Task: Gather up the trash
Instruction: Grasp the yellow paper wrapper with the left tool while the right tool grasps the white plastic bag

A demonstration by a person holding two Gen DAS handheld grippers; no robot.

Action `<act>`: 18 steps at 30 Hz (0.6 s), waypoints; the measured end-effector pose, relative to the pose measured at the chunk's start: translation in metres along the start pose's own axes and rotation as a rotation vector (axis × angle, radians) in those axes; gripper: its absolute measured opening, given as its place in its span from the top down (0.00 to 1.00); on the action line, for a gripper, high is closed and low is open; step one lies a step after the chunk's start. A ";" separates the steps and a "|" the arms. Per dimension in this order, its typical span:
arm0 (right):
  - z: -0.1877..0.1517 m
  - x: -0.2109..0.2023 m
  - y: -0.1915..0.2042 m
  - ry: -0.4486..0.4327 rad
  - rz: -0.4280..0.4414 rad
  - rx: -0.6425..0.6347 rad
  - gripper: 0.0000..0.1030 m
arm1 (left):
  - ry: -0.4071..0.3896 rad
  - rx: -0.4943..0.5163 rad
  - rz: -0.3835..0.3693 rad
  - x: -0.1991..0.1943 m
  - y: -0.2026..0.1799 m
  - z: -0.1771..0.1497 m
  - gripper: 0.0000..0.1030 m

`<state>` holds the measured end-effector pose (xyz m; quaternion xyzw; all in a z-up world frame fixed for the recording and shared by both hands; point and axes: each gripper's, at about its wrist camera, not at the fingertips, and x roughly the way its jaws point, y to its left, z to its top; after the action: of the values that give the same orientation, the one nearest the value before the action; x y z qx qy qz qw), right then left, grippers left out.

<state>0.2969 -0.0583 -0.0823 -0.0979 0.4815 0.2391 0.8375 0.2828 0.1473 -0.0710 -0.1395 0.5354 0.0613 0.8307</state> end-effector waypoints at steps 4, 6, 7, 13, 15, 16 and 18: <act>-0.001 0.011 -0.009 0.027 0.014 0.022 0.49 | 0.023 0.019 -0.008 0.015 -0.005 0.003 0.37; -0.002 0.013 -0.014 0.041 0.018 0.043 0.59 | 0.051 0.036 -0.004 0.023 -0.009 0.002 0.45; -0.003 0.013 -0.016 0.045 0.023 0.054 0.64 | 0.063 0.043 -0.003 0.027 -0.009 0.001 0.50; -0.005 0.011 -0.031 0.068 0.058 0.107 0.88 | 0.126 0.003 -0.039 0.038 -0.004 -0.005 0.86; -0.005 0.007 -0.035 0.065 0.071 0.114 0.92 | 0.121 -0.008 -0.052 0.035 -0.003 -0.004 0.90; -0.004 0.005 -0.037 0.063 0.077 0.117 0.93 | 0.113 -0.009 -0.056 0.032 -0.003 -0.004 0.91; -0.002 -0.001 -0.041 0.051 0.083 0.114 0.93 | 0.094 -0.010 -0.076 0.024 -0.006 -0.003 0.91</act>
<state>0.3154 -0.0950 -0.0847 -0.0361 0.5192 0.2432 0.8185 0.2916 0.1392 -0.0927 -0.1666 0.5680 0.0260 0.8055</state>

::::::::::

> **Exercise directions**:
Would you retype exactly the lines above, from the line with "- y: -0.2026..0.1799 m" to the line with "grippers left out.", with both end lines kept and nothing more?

> **Answer to this exercise**:
  - y: -0.2026..0.1799 m
  - z: -0.1771..0.1497 m
  - gripper: 0.0000..0.1030 m

`<state>` holds the measured end-effector pose (xyz m; quaternion xyzw; all in a z-up world frame fixed for the recording and shared by both hands; point and axes: each gripper's, at about its wrist camera, not at the fingertips, and x roughly the way its jaws point, y to its left, z to its top; after the action: of the values that give the same orientation, the one nearest the value before the action; x y z qx qy qz qw), right then left, grippers left out.

The requested output has been fully supplied.